From the line with "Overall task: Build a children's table" through the line with "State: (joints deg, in", repeat the entries verbatim, both end lines included, and add nothing.
Material to process Block Start
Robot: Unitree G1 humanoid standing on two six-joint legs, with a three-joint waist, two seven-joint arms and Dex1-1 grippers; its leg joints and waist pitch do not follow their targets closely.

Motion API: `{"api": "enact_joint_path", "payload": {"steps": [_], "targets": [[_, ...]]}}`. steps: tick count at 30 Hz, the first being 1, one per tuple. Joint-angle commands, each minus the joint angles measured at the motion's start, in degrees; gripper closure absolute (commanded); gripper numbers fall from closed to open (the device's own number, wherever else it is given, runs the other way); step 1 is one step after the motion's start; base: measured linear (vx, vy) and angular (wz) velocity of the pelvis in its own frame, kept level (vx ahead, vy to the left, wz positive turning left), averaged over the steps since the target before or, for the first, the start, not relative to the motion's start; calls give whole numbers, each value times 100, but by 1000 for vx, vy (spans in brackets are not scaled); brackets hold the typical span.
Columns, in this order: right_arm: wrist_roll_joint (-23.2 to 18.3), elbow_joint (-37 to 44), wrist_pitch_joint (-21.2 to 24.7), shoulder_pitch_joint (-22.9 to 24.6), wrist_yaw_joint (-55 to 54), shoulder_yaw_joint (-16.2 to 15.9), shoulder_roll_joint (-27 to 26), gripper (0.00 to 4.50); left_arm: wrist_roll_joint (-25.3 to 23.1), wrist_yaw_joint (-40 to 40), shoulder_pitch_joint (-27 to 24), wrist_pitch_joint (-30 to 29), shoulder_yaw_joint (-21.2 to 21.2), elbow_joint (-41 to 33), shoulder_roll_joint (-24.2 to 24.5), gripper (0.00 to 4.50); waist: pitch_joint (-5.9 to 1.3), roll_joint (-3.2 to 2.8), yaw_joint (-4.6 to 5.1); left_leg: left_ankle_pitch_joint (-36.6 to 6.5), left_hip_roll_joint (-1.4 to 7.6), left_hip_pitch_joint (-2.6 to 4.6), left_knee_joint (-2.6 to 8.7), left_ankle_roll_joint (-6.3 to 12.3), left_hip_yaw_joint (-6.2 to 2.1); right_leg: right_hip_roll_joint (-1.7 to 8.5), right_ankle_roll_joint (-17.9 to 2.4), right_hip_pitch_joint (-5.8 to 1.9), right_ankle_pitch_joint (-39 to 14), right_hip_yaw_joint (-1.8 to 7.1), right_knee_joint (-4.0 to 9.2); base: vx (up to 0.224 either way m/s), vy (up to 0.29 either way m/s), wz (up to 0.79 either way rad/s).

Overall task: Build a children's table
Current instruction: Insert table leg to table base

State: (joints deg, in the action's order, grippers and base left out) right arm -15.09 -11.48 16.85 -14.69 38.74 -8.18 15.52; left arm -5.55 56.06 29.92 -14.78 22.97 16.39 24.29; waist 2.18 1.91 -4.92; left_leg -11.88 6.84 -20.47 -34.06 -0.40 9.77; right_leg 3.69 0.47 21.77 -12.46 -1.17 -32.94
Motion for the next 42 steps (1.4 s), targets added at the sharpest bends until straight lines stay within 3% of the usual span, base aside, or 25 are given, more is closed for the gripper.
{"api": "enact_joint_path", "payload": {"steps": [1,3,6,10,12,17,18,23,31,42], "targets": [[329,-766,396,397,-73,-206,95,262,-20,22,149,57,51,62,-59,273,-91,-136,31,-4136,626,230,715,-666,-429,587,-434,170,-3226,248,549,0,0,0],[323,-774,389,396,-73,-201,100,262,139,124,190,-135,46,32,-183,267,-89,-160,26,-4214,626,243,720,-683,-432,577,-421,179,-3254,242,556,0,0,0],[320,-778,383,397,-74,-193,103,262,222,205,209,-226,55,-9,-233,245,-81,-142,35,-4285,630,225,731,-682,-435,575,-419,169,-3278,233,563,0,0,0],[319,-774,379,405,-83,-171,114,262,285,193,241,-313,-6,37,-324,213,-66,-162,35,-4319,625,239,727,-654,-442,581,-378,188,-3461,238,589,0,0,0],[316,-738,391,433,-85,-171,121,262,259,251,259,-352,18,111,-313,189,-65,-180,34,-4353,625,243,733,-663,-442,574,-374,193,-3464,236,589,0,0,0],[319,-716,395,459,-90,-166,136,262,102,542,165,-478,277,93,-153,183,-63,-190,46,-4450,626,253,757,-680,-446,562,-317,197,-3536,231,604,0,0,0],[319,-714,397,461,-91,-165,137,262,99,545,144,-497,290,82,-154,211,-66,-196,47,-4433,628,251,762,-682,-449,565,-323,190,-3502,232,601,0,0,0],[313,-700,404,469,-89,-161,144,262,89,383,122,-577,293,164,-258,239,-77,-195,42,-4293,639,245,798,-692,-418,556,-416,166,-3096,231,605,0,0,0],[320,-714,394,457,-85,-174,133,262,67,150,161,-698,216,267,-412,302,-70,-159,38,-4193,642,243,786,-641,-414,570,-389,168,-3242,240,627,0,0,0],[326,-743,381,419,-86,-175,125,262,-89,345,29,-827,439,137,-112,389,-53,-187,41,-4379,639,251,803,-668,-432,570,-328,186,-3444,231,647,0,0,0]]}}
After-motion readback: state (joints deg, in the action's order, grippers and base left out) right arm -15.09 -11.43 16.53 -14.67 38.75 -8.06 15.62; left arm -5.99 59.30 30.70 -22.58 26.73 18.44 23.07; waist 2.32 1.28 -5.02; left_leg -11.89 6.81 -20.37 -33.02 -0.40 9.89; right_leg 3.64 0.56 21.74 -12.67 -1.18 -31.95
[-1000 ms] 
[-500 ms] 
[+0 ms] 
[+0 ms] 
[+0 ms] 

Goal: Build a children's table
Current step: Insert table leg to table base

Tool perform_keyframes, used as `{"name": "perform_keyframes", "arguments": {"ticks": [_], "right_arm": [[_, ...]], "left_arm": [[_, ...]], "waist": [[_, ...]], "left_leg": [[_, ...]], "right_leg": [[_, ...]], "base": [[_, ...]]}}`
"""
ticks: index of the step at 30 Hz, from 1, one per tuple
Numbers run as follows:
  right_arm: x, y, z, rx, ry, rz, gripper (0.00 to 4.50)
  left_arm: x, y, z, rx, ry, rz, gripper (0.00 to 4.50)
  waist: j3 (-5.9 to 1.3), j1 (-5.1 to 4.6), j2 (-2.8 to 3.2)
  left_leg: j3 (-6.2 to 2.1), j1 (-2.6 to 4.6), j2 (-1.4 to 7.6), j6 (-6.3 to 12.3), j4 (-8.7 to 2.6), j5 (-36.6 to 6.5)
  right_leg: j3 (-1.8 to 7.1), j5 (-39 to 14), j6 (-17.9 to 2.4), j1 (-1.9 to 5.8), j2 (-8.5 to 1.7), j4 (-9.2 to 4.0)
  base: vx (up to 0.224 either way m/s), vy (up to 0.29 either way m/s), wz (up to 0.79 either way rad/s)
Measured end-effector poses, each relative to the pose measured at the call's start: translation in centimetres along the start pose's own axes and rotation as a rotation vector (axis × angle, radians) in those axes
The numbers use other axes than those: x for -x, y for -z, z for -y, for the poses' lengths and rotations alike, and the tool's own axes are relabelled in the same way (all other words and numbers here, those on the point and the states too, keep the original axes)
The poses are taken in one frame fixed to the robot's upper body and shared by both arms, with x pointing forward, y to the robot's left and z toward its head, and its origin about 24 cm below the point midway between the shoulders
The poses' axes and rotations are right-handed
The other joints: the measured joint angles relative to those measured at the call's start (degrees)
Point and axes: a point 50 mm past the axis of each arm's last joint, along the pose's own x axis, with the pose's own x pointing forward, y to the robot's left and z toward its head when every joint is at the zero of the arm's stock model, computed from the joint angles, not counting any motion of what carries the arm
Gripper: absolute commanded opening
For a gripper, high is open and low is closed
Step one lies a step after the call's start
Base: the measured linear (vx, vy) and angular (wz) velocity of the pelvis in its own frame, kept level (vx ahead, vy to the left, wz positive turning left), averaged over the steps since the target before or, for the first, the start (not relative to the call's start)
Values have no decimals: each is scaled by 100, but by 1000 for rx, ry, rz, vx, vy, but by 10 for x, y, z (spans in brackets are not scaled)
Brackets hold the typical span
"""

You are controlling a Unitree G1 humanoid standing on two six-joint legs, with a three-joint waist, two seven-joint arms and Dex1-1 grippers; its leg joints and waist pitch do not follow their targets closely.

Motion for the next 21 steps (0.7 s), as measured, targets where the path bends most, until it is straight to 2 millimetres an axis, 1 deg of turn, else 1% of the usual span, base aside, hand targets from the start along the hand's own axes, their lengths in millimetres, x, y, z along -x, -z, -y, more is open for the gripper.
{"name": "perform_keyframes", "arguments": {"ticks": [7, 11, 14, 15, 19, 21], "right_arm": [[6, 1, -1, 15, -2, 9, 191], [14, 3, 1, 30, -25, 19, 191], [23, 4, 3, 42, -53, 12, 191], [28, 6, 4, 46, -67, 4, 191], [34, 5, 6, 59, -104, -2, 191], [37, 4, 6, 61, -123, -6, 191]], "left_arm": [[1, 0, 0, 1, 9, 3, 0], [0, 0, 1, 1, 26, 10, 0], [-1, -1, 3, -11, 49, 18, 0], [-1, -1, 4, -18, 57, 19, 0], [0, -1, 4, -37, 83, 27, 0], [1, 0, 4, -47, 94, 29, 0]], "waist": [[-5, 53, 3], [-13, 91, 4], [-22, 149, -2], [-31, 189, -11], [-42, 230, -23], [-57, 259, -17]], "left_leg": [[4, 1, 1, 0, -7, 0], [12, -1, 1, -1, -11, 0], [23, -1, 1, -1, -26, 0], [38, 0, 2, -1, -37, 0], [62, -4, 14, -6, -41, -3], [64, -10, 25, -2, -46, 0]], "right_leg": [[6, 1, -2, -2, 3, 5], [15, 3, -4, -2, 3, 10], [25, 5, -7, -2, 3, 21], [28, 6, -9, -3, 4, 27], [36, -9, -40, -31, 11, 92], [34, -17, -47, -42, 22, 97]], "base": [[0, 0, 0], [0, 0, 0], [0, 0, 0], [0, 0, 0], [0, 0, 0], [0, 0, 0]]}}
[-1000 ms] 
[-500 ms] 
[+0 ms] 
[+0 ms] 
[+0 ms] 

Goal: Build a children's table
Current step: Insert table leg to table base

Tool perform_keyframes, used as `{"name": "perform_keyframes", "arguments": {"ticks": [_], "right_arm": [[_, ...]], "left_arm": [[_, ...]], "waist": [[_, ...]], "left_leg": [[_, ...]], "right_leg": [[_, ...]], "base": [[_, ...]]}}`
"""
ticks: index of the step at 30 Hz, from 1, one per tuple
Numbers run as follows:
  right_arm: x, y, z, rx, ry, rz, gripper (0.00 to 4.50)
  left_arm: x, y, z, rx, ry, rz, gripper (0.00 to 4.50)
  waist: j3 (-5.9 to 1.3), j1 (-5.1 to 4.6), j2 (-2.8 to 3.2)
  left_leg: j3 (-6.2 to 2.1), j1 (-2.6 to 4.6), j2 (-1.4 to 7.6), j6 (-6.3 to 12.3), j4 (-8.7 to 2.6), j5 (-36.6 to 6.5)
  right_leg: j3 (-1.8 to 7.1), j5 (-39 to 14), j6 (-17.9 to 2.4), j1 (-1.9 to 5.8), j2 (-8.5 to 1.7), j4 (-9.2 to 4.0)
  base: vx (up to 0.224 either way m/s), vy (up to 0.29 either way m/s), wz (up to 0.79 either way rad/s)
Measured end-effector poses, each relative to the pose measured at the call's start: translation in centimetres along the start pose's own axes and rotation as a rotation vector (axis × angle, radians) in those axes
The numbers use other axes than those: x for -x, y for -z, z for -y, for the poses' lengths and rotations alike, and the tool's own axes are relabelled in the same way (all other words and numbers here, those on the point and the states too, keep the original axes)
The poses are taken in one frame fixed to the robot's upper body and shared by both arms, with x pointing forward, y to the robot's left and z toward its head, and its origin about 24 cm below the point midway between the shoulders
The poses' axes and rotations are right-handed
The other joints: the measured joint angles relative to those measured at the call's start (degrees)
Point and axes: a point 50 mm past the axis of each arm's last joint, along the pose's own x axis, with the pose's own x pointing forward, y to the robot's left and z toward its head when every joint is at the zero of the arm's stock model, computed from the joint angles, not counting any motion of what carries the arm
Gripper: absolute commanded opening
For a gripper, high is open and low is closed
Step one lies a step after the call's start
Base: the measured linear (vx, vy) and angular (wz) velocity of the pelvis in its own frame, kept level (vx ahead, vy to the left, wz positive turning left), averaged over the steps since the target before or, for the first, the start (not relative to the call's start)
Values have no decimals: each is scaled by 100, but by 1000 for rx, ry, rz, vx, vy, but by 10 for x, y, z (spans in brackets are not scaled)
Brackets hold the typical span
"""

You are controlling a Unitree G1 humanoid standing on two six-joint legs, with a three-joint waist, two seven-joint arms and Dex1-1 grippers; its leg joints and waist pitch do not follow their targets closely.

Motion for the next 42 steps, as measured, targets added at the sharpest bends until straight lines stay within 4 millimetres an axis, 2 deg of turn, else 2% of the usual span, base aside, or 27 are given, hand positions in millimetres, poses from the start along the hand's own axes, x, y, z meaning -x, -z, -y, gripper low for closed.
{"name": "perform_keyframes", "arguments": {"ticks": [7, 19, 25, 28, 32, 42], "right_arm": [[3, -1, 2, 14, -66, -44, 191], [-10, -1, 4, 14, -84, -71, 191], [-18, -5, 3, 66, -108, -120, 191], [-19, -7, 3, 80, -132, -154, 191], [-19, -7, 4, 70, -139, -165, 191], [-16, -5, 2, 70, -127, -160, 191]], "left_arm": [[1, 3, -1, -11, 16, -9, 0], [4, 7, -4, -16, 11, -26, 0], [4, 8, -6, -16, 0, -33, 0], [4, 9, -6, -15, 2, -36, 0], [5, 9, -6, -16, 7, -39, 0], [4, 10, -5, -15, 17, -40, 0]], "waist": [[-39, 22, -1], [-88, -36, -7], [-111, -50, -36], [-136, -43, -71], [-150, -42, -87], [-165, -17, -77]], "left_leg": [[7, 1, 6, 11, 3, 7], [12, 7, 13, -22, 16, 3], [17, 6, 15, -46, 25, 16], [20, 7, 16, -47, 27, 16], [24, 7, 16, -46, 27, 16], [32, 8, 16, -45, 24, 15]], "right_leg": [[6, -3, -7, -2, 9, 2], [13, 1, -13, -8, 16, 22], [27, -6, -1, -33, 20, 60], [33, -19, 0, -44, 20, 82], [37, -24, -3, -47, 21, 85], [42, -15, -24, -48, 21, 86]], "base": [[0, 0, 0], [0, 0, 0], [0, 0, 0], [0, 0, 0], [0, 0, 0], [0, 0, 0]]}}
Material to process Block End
> [Exercise response]
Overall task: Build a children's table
Current instruction: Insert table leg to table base

State: (joints deg, in the action's order, grippers and base left out) right arm -15.09 -11.48 16.85 -14.69 38.74 -8.18 15.52; left arm -5.55 56.06 29.92 -14.78 22.97 16.39 24.29; waist 2.18 1.91 -4.92; left_leg -11.88 6.84 -20.47 -34.06 -0.40 9.77; right_leg 3.69 0.47 21.77 -12.46 -1.17 -32.94

There is nothing else to the answer.